Summary:Smartphones are poised to get only smarter and new apps are significant for markets like India, such as a software and smartphone accessory developed at MIT that can perform eye tests.

Last winter, during a family function in Jaipur, we had a great time when a relative used an iPhone app to tell everyone's age. The app would play a sound which only those under a certain age could hear it. 

Although for us, it was more an exercise for fun, apps like this have huge relevance in a country like India, where a large number of people do not even know their actual age. Such apps can be improvised to determine a person's (estimated) age (provided their hearing is not impaired) while registrations for Aadhaar, or the National Population Register (NPR) scheme, are underway.

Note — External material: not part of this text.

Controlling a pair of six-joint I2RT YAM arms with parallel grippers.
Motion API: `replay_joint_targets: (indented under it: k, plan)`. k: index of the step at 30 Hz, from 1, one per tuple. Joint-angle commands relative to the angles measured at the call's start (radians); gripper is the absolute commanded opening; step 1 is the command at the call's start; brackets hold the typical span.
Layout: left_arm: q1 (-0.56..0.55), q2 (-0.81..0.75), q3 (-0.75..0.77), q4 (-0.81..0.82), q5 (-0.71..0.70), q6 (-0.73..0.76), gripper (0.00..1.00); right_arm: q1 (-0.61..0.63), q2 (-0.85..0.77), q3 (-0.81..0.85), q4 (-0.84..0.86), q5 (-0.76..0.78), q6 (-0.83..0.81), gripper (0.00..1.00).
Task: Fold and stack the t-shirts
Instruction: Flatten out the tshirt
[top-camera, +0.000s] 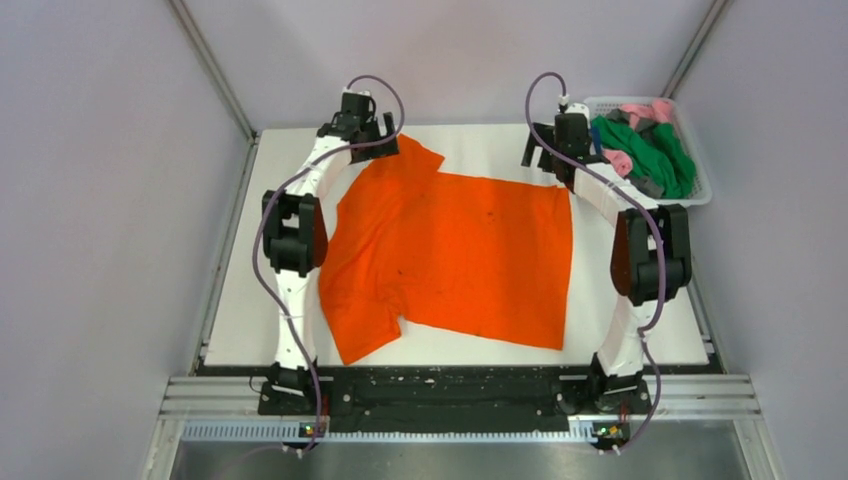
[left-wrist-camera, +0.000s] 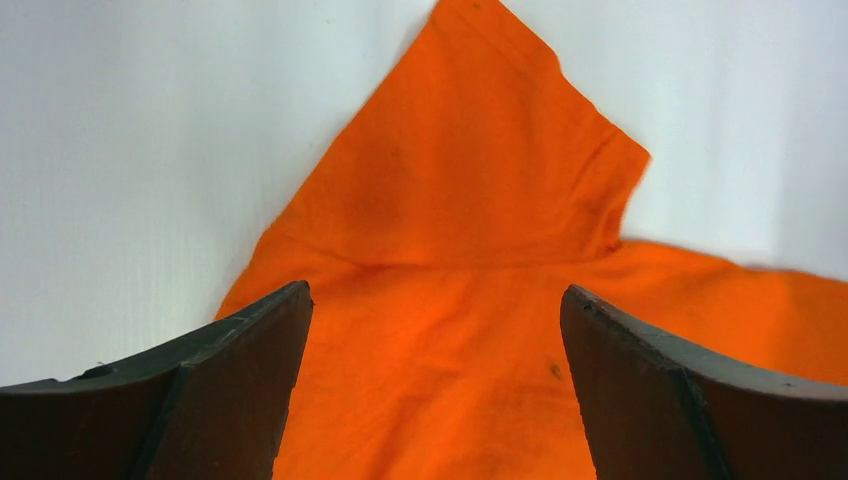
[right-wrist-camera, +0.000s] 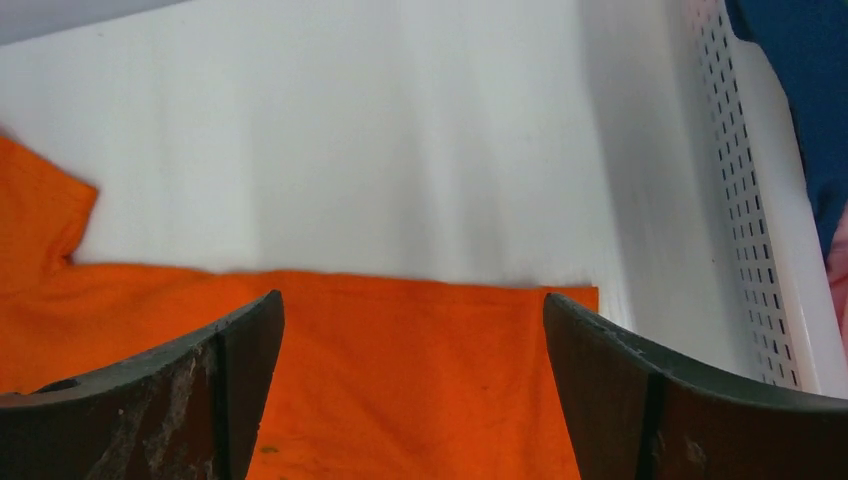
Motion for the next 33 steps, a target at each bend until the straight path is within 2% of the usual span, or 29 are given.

In the developing world, there is a lot of social good which can be done through smartphones. For instance, Sproxil, a multinational company, uses cell phones to help consumers spot counterfeit drugs in the developing world.

Sproxil's Mobile Product Authentication tool allows consumers to verify product genuineness within seconds through a text message. In August this year, Sproxil and Bharti Airtel announced a partnership to combat the counterfeit drug market in Africa. 

Sproxil's service works by placing a scratch-off label on products. When consumers purchase a product, they scratch off the label to reveal a unique, random code. The code is then sent via SMS to a country-specific toll-free short code, and the consumer receives a reply almost instantly indicating whether the product is genuine or not.

This tool holds a lot of promise in India too, where counterfeit drugs is quite a menace. According to a World Health Organization report, almost 20 percent medicines sold in India are fake. One hopes Sproxil has plans to launch this service in India too.

A newspaper report today carried an interesting article about an app developed by a team headed by India-born researcher, Ramesh Raskar, at the Massachusetts Institute of Technology (MIT). Raskar and his team have developed a software as well as a smartphone accessory that can perform eye tests and save you a trip to the optometrist.

The device, called NETRA (Near Eye Tool for refractive Assessment), can be clipped to a mobile phone with a suitable hi-resolution LCD display. It can then detect whether you need glasses or not. The test, according to the news report, takes less than a minute to complete.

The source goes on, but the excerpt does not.